- [Your goal]
Down to the last line, print the entries below exactly, and keep every picture out of the copy.

+ + + + +

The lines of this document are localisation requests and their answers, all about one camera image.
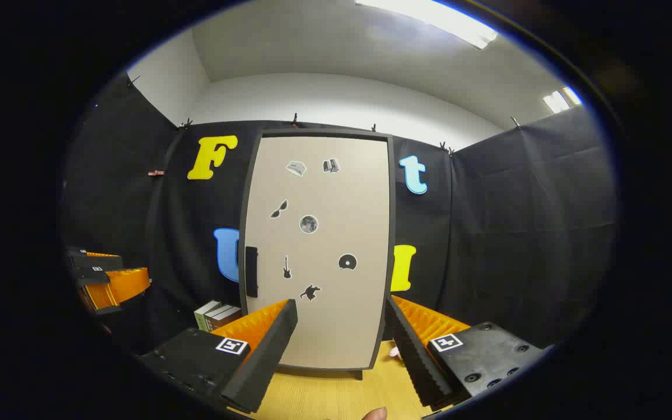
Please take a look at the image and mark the black backdrop cloth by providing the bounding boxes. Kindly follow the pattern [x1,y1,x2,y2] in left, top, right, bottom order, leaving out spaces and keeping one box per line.
[62,70,620,356]

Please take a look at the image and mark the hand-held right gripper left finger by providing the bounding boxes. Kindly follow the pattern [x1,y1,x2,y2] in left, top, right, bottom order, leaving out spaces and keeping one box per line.
[138,299,299,416]

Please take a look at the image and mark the long ceiling light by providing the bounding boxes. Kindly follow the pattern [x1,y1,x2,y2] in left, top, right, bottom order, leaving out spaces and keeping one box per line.
[355,0,497,50]

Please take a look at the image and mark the small ceiling light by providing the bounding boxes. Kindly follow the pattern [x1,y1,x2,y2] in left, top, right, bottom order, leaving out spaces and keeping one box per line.
[543,86,582,114]

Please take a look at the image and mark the brown spine book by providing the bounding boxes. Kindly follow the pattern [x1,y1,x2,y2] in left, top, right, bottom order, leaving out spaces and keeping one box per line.
[212,307,243,331]
[205,303,235,332]

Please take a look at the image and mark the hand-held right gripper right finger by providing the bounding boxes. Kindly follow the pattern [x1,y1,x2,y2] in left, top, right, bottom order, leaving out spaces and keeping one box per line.
[384,295,547,412]

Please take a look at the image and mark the green spine book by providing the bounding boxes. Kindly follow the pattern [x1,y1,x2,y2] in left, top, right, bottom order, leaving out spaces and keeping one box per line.
[194,300,221,332]

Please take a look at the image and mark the dark grey cabinet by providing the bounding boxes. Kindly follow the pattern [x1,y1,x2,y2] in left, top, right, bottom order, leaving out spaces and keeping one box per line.
[238,129,398,380]

+ + + + +

- [Answer area]
The lines of this document are localisation requests and their answers, all about one camera image.
Please take a look at the image and mark the black backdrop cloth by providing the bounding boxes. Kindly follow the pattern [x1,y1,x2,y2] in left, top, right, bottom order, leaving out spaces and keeping one box per line.
[62,70,620,356]

Please take a look at the image and mark the hand-held right gripper left finger by providing the bounding boxes. Kindly follow the pattern [x1,y1,x2,y2] in left, top, right, bottom order, leaving out spaces and keeping one box per line.
[138,299,299,416]

Please take a look at the image and mark the long ceiling light by providing the bounding boxes. Kindly follow the pattern [x1,y1,x2,y2] in left, top, right, bottom order, leaving out spaces and keeping one box per line.
[355,0,497,50]

Please take a look at the image and mark the small ceiling light by providing the bounding boxes. Kindly follow the pattern [x1,y1,x2,y2] in left, top, right, bottom order, leaving out spaces and keeping one box per line.
[543,86,582,114]

Please take a look at the image and mark the brown spine book by providing the bounding boxes. Kindly follow the pattern [x1,y1,x2,y2] in left, top, right, bottom order, leaving out spaces and keeping one box per line.
[212,307,243,331]
[205,303,235,332]

Please take a look at the image and mark the hand-held right gripper right finger by providing the bounding boxes. Kindly follow the pattern [x1,y1,x2,y2] in left, top, right, bottom order, leaving out spaces and keeping one box per line.
[384,295,547,412]

Please take a look at the image and mark the green spine book by providing the bounding boxes. Kindly follow the pattern [x1,y1,x2,y2] in left, top, right, bottom order, leaving out spaces and keeping one box per line.
[194,300,221,332]

Please take a look at the image and mark the dark grey cabinet by providing the bounding boxes. Kindly follow the pattern [x1,y1,x2,y2] in left, top, right, bottom order, leaving out spaces and keeping one box per line.
[238,129,398,380]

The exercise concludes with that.